### What the task asks
Please copy each line of the records below that holds the word "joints".

### Data excerpts
┌────────
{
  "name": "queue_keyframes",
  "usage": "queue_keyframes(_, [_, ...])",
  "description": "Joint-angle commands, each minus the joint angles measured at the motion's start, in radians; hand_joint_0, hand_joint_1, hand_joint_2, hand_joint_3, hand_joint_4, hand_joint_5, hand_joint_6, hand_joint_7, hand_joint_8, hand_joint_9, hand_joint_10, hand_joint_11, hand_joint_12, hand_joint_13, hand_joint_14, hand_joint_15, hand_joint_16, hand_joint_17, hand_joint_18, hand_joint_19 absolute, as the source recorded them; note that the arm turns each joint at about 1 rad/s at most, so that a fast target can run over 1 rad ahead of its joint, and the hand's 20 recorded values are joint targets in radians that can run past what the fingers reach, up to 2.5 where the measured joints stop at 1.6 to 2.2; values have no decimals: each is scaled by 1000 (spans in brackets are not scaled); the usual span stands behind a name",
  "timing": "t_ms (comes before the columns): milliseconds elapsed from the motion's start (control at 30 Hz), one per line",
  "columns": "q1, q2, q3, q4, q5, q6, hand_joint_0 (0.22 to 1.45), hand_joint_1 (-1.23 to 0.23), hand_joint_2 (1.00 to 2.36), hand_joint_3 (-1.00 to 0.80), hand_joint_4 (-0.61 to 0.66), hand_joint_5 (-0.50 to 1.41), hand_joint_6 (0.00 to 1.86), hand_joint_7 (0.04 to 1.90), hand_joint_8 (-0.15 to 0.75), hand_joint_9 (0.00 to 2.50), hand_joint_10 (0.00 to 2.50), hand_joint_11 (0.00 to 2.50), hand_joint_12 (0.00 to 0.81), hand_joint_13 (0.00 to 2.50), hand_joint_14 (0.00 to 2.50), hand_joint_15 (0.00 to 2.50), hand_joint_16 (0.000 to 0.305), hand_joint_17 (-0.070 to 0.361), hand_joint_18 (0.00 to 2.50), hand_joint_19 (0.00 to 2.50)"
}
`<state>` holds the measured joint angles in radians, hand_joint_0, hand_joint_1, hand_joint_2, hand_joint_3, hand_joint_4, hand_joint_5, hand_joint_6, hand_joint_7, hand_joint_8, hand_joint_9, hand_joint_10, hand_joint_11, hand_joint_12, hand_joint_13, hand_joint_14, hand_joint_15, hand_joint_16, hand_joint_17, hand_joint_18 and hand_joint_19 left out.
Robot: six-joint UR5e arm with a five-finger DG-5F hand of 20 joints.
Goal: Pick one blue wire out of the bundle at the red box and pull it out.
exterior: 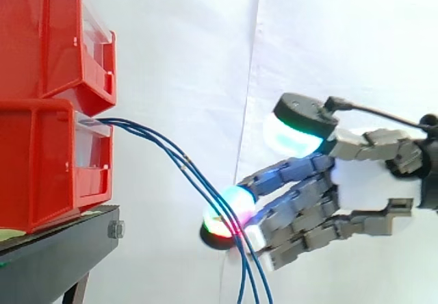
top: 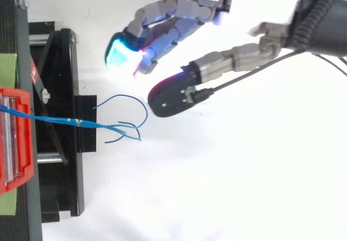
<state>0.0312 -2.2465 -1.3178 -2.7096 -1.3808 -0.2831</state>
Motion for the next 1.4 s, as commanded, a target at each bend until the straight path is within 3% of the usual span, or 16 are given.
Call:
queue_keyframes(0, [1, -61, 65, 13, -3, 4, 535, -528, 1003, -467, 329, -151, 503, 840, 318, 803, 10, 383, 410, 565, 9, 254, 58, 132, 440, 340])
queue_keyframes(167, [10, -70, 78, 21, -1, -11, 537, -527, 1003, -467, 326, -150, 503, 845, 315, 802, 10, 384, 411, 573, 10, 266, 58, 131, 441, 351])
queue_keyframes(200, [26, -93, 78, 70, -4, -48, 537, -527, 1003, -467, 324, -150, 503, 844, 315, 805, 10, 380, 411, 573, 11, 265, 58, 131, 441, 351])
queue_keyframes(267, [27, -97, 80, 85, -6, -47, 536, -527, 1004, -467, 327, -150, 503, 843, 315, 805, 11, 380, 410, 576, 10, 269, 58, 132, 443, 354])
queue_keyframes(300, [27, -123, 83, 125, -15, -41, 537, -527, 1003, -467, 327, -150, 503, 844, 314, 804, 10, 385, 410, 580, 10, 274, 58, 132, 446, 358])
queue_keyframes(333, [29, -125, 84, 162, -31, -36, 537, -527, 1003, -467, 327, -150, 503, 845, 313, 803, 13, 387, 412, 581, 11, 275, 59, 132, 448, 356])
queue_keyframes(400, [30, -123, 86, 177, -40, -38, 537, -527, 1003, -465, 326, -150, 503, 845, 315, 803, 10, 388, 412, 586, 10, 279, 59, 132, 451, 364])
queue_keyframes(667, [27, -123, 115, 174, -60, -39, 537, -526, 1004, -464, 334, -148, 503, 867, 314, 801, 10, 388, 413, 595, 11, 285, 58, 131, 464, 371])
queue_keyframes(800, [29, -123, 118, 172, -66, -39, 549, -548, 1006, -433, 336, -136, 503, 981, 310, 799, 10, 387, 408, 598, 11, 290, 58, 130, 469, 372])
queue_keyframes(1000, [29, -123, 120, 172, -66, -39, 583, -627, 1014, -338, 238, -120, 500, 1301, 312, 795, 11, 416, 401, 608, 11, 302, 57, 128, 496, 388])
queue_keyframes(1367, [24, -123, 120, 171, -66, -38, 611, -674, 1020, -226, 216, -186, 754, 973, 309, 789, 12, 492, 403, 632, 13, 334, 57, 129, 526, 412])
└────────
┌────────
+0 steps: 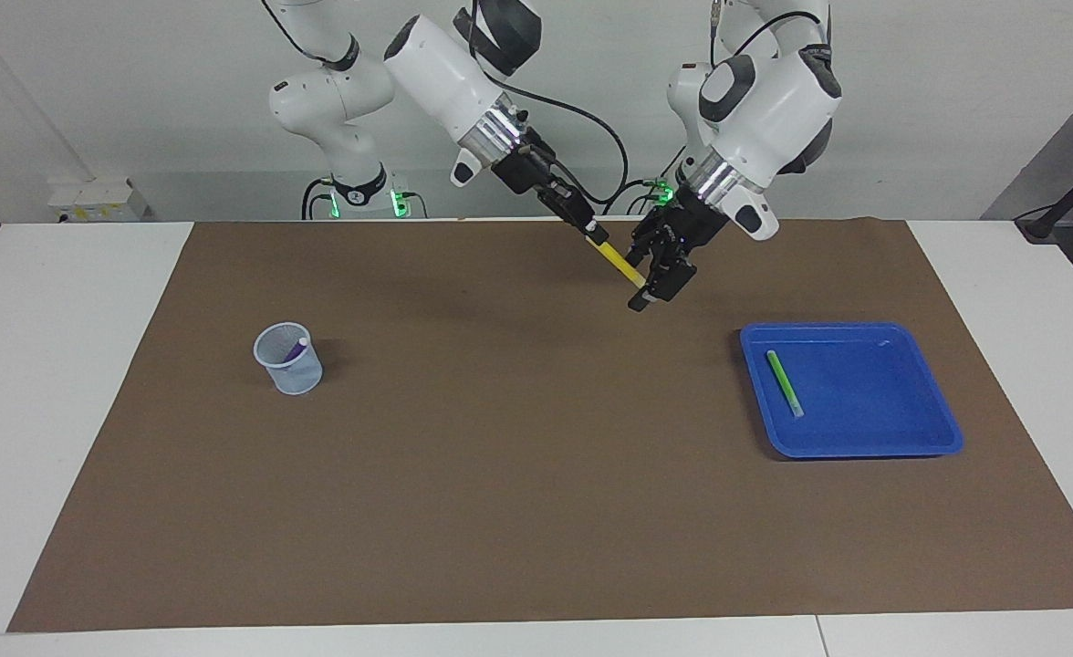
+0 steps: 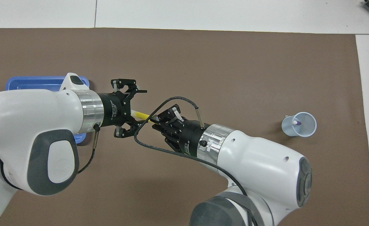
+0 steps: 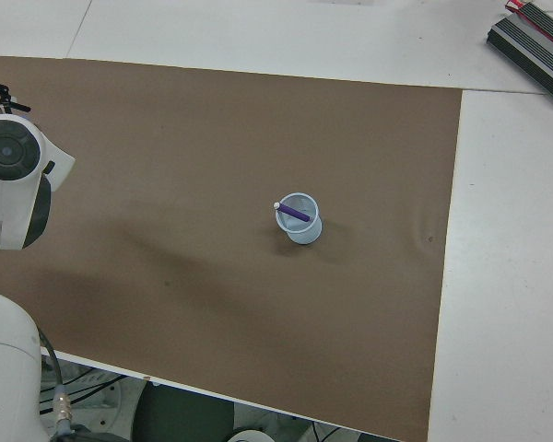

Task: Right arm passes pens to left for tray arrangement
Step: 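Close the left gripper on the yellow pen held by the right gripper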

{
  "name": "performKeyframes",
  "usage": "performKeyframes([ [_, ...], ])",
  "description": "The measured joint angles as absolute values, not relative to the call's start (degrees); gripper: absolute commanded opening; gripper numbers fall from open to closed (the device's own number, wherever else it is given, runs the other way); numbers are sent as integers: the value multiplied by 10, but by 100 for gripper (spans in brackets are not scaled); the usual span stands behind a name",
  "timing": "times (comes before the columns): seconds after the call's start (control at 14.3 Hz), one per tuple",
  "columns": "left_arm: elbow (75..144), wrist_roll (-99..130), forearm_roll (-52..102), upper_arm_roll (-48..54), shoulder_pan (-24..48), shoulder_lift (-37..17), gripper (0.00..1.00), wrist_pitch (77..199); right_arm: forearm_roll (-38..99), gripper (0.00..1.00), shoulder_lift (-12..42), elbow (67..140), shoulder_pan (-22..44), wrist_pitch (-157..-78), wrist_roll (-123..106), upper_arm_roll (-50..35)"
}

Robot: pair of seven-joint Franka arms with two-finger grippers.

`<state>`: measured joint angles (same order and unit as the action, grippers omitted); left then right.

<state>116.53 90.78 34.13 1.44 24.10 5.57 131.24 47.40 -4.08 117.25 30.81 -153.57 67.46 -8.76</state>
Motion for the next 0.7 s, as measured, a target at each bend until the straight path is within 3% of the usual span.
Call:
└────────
### Expected answer
  "description": "Joint-angle commands, each minus the joint angles measured at the motion's start, in radians; hand_joint_0, hand_joint_1, hand_joint_2, hand_joint_3, hand_joint_4, hand_joint_5, hand_joint_6, hand_joint_7, hand_joint_8, hand_joint_9, hand_joint_10, hand_joint_11, hand_joint_12, hand_joint_13, hand_joint_14, hand_joint_15, hand_joint_16, hand_joint_17, hand_joint_18, hand_joint_19 absolute, as the source recorded them; note that the arm turns each joint at about 1 rad/s at most, so that a fast target can run over 1 rad ahead of its joint, and the hand's 20 recorded values are joint targets in radians that can run past what the fingers reach, up to 2.5 where the measured joints stop at 1.6 to 2.2; values have no decimals: each is scaled by 1000 (spans in brackets are not scaled); the usual span stands behind a name",
Robot: six-joint UR5e arm with a five-finger DG-5F hand of 20 joints.

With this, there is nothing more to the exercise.